*About this exercise*: All pictures are to be skipped; retype only the lines from the top of the entries through the line with "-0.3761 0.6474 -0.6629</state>", both included.

Data items:
◇ ◇ ◇ ◇ ◇
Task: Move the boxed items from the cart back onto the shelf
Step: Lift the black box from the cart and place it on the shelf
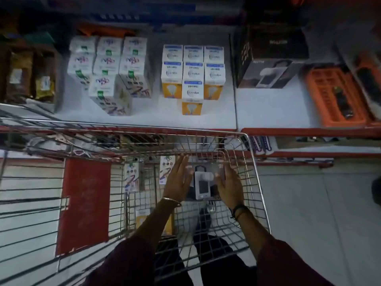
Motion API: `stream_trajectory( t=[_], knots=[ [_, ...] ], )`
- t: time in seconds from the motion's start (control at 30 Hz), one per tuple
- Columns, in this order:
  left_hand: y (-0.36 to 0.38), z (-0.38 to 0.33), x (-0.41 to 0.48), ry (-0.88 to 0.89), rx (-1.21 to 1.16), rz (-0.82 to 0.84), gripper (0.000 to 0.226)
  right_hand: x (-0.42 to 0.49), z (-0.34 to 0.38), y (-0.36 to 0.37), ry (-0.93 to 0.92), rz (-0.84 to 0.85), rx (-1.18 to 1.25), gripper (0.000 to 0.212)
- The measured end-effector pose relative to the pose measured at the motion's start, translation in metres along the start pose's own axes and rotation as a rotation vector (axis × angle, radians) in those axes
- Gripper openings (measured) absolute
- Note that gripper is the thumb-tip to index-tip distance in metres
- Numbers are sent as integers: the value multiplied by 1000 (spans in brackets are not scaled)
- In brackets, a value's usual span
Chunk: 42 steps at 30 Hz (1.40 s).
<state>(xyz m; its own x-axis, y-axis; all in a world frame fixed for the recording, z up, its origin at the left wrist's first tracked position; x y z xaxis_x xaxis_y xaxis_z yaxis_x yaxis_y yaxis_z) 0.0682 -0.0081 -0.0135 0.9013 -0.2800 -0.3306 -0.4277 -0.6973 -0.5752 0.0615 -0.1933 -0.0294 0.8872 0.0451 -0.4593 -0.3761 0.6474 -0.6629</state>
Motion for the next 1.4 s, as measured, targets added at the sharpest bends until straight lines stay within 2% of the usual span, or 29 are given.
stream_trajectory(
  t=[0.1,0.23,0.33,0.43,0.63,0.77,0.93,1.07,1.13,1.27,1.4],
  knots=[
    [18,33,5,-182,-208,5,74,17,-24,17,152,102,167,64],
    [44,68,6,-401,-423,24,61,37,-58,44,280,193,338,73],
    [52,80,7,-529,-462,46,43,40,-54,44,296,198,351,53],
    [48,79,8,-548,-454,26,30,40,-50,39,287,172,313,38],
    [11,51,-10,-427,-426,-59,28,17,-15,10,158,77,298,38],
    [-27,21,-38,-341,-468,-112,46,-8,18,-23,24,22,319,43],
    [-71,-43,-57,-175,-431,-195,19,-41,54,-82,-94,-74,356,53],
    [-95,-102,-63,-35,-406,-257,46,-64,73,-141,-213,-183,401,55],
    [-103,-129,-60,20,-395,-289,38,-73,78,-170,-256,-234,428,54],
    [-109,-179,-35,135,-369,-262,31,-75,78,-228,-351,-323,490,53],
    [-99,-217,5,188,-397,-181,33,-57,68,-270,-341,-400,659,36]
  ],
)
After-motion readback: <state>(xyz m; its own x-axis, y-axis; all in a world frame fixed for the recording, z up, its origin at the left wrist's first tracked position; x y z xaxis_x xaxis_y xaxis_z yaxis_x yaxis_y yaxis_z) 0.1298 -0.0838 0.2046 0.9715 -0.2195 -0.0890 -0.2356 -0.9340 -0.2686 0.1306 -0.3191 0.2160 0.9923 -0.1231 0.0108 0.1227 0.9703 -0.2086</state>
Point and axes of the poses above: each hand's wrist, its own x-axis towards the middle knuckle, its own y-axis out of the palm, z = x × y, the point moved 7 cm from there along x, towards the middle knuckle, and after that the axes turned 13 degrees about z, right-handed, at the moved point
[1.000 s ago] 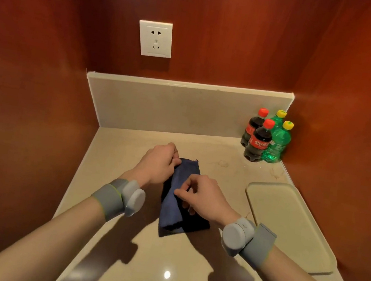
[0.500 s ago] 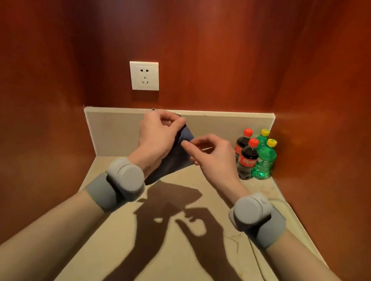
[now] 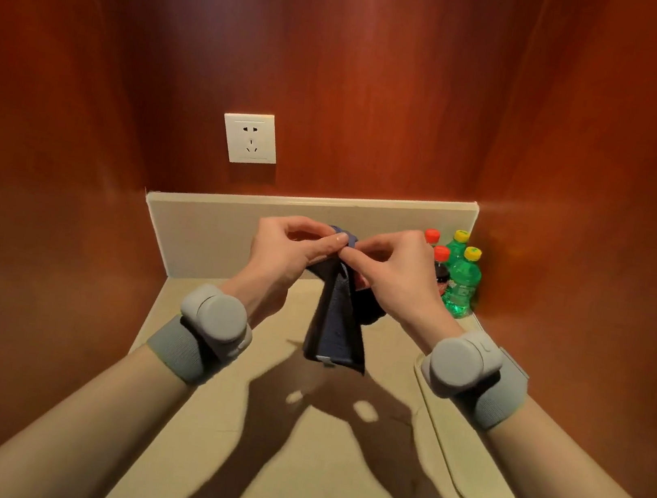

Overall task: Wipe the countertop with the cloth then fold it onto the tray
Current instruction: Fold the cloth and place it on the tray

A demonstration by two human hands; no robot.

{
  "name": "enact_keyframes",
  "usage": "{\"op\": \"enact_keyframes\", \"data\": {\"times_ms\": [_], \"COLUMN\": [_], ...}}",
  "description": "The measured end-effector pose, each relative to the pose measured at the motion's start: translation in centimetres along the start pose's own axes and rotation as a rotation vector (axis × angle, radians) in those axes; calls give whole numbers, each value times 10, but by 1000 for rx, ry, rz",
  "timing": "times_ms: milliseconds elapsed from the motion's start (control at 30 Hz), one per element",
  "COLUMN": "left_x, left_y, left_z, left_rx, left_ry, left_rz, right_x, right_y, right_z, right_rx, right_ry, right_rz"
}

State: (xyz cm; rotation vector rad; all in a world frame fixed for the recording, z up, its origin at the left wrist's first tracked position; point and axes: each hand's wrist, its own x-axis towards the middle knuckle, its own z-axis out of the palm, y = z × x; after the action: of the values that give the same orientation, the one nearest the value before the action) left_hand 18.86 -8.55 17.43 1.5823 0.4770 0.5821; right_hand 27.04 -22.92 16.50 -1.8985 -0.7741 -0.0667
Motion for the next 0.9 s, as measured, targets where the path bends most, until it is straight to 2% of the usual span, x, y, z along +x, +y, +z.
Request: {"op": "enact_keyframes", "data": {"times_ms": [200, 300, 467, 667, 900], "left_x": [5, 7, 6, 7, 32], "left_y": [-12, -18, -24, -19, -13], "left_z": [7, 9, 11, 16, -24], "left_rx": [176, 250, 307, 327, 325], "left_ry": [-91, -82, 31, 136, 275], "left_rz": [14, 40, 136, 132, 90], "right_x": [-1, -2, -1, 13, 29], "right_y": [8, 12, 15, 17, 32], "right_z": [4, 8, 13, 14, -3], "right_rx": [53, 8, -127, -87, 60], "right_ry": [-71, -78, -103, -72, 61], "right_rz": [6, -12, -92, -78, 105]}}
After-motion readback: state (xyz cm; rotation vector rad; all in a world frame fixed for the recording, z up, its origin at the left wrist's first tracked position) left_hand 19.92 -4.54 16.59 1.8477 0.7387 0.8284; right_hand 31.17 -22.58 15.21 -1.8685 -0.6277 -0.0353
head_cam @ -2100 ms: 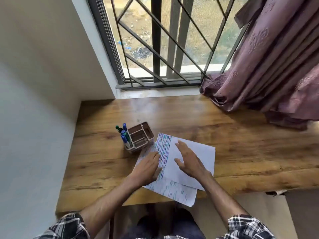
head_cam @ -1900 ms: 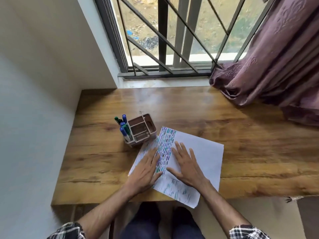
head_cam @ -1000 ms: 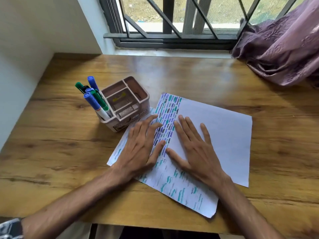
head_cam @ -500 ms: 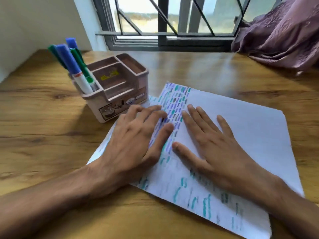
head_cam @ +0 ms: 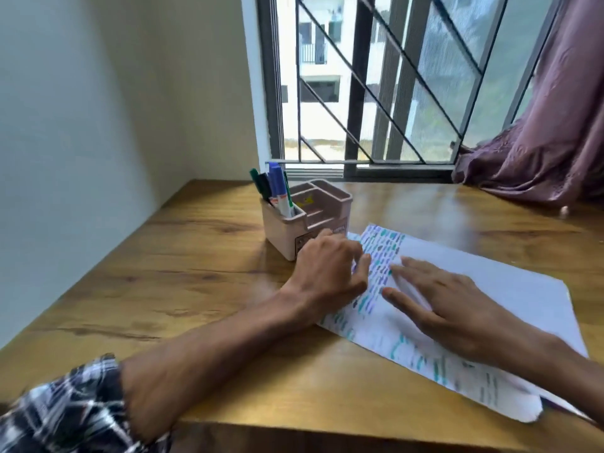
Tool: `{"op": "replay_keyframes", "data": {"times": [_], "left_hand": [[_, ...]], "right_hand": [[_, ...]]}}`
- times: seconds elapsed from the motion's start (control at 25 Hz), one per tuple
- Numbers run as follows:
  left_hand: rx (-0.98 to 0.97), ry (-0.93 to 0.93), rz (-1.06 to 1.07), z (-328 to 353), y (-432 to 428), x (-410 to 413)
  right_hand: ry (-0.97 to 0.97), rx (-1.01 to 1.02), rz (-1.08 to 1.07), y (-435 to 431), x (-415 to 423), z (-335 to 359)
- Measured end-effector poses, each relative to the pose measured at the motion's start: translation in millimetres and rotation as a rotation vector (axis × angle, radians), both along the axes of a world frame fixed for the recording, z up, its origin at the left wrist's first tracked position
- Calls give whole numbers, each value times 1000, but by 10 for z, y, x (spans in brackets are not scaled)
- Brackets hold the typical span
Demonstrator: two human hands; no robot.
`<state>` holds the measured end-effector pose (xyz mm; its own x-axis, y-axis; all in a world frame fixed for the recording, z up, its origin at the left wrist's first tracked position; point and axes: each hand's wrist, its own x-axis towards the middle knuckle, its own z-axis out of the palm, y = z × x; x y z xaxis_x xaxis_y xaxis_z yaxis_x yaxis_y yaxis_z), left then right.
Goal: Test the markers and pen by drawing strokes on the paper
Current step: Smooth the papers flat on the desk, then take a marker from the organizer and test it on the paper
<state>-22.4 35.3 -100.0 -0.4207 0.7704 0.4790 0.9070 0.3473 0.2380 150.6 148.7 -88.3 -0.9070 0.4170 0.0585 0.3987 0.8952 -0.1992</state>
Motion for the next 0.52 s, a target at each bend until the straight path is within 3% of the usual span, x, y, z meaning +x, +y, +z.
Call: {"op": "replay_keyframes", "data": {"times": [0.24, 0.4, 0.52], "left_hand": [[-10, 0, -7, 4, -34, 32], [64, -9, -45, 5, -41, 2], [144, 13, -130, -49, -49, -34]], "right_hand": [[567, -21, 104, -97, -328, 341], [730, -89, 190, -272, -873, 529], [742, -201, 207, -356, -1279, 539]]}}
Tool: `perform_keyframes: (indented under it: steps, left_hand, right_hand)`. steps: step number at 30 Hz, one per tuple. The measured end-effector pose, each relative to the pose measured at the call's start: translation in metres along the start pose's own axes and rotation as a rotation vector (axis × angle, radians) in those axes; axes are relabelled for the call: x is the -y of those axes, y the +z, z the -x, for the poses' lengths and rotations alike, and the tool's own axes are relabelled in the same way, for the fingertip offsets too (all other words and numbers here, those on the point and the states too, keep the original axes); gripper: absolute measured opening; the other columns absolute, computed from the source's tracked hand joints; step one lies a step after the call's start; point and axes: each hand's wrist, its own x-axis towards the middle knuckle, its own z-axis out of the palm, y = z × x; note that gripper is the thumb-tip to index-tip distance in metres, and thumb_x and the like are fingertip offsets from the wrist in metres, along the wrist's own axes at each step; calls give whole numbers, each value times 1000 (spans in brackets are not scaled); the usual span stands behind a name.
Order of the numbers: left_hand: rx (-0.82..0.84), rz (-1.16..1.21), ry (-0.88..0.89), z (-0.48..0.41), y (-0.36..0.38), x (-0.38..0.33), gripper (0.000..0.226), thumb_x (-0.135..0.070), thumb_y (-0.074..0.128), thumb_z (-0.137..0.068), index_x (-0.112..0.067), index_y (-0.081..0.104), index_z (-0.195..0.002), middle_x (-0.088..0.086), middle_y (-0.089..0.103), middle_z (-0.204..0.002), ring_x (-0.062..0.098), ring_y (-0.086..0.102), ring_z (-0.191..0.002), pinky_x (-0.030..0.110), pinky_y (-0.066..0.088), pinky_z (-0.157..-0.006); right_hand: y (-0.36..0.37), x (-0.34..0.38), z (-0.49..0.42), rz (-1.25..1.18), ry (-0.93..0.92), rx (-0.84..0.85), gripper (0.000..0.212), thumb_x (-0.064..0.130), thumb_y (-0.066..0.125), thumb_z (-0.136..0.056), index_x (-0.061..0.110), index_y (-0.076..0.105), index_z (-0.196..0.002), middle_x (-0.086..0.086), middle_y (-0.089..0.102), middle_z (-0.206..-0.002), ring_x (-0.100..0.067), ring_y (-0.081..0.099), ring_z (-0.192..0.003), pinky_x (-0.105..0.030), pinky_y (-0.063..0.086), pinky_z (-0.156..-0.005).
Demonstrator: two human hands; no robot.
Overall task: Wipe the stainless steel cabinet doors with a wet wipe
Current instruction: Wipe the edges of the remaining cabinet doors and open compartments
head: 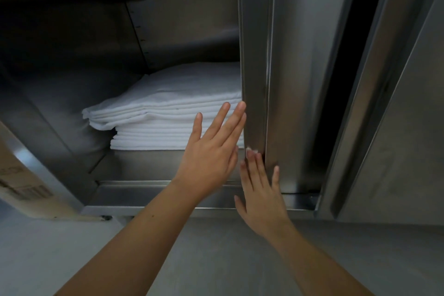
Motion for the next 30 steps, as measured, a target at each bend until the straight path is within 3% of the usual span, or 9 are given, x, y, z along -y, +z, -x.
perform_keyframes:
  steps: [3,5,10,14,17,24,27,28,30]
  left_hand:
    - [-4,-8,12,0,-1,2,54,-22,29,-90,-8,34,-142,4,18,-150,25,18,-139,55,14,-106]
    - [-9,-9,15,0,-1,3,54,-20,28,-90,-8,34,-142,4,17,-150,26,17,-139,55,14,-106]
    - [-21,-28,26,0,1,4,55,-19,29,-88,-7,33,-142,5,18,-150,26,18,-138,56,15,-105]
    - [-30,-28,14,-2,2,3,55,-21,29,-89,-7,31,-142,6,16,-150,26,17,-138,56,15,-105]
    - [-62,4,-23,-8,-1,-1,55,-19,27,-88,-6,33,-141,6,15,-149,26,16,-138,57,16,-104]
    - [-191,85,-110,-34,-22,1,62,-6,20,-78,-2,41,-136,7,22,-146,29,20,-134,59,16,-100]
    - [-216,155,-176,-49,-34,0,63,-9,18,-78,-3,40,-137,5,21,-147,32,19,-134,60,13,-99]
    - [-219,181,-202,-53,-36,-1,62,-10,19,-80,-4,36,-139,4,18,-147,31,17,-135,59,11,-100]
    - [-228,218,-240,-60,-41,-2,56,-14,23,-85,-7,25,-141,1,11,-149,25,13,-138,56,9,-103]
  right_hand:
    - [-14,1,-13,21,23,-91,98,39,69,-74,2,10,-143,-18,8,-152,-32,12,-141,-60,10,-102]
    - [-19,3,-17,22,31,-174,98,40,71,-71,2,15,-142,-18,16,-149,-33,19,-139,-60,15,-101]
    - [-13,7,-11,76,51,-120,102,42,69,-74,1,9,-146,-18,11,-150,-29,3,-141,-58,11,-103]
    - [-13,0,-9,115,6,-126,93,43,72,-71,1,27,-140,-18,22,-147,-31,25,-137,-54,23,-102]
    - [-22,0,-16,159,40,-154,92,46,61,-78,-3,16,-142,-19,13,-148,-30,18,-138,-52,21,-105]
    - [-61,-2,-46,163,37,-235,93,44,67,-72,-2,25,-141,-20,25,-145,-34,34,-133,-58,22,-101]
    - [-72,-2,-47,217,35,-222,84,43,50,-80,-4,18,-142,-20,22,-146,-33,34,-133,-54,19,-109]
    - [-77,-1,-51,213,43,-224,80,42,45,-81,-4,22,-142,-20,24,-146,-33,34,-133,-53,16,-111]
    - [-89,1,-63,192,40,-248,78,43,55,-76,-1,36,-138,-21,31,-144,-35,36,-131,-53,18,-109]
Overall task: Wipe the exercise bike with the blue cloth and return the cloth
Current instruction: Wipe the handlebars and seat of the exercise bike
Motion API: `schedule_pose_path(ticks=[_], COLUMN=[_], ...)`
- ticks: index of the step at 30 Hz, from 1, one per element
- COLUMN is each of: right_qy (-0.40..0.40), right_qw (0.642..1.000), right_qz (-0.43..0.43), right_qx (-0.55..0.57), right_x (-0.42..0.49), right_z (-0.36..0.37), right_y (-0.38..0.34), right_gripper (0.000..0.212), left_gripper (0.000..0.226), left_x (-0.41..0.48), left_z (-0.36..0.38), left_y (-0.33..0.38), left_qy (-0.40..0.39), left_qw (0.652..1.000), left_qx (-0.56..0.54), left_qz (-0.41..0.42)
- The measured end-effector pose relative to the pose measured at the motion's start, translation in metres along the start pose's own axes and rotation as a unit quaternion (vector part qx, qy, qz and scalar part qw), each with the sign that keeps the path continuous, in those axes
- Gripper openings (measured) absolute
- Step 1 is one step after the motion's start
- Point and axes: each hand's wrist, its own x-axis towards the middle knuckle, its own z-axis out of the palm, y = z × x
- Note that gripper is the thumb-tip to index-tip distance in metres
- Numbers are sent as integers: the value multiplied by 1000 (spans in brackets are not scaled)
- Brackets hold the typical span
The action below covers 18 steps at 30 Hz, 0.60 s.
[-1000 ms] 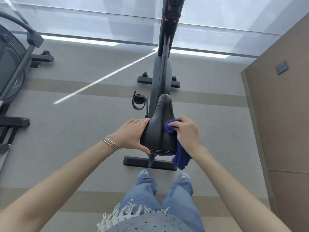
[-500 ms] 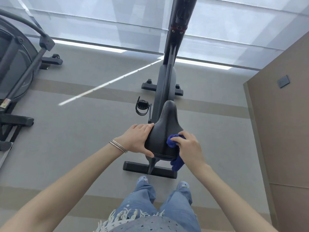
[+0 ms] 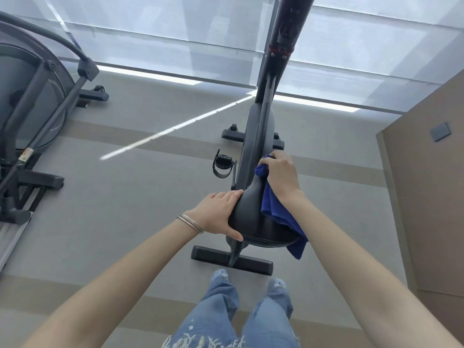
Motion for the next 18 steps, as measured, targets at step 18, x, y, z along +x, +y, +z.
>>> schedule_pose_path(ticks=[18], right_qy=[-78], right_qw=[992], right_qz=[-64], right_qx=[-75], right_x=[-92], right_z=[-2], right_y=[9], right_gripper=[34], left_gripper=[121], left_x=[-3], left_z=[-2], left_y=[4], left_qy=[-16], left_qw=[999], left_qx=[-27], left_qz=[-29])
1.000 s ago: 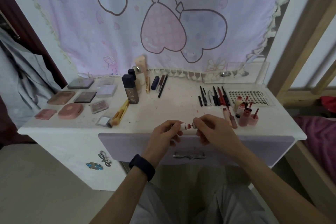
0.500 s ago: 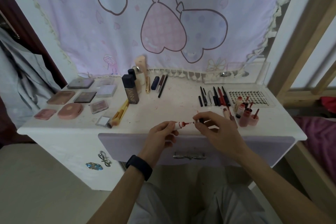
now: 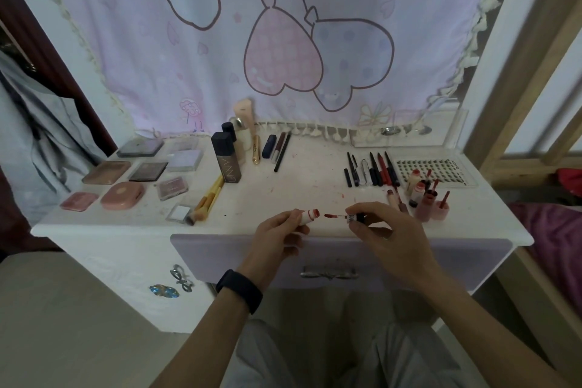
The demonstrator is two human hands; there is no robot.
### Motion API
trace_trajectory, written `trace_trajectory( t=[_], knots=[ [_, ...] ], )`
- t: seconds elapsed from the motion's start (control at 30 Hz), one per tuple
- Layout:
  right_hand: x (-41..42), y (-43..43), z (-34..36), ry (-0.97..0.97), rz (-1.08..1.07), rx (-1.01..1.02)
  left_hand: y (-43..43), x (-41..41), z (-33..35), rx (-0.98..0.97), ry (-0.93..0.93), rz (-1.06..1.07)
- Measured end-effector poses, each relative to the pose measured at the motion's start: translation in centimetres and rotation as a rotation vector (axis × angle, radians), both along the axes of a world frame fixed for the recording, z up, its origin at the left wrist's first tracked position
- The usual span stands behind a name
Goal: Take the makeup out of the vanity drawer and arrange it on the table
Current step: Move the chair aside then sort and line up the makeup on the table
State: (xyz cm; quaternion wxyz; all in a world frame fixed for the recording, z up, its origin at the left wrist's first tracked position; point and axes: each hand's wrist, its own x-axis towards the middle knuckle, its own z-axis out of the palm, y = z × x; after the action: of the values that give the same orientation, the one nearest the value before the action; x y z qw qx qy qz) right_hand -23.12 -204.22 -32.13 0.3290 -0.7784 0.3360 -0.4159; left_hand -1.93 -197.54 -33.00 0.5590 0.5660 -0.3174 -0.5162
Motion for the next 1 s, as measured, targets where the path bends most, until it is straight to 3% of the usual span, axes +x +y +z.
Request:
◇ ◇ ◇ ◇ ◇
*Result for this exercise*:
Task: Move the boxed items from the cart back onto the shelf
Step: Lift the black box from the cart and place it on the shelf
Motion API: `stream_trajectory( t=[_], knots=[ [_, ...] ], )`
- t: time in seconds from the motion's start (control at 30 Hz), one per tuple
- Columns, in this order:
  left_hand: y (-0.36 to 0.38), z (-0.38 to 0.33), x (-0.41 to 0.48), ry (-0.88 to 0.89), rx (-1.21 to 1.16), rz (-0.82 to 0.84), gripper (0.000 to 0.226)
  right_hand: x (-0.42 to 0.49), z (-0.34 to 0.38), y (-0.36 to 0.37), ry (-0.93 to 0.92), rz (-0.84 to 0.85), rx (-1.18 to 1.25), gripper (0.000 to 0.212)
- The measured end-effector pose relative to the pose measured at the motion's start, translation in metres along the start pose's own axes and rotation as a rotation vector (axis × angle, radians) in those axes
- Gripper openings (measured) absolute
- Note that gripper is the thumb-tip to index-tip distance in metres
- Numbers are sent as integers: the value multiplied by 1000 (spans in brackets are not scaled)
- In brackets, a value's usual span
Chunk: 42 steps at 30 Hz (1.40 s).
<state>(xyz m; its own x-axis, y-axis; all in a world frame fixed for the recording, z up, its origin at the left wrist's first tracked position; x y z xaxis_x xaxis_y xaxis_z yaxis_x yaxis_y yaxis_z) 0.0682 -0.0081 -0.0135 0.9013 -0.2800 -0.3306 -0.4277 -0.6973 -0.5752 0.0615 -0.1933 -0.0294 0.8872 0.0451 -0.4593 -0.3761 0.6474 -0.6629</state>

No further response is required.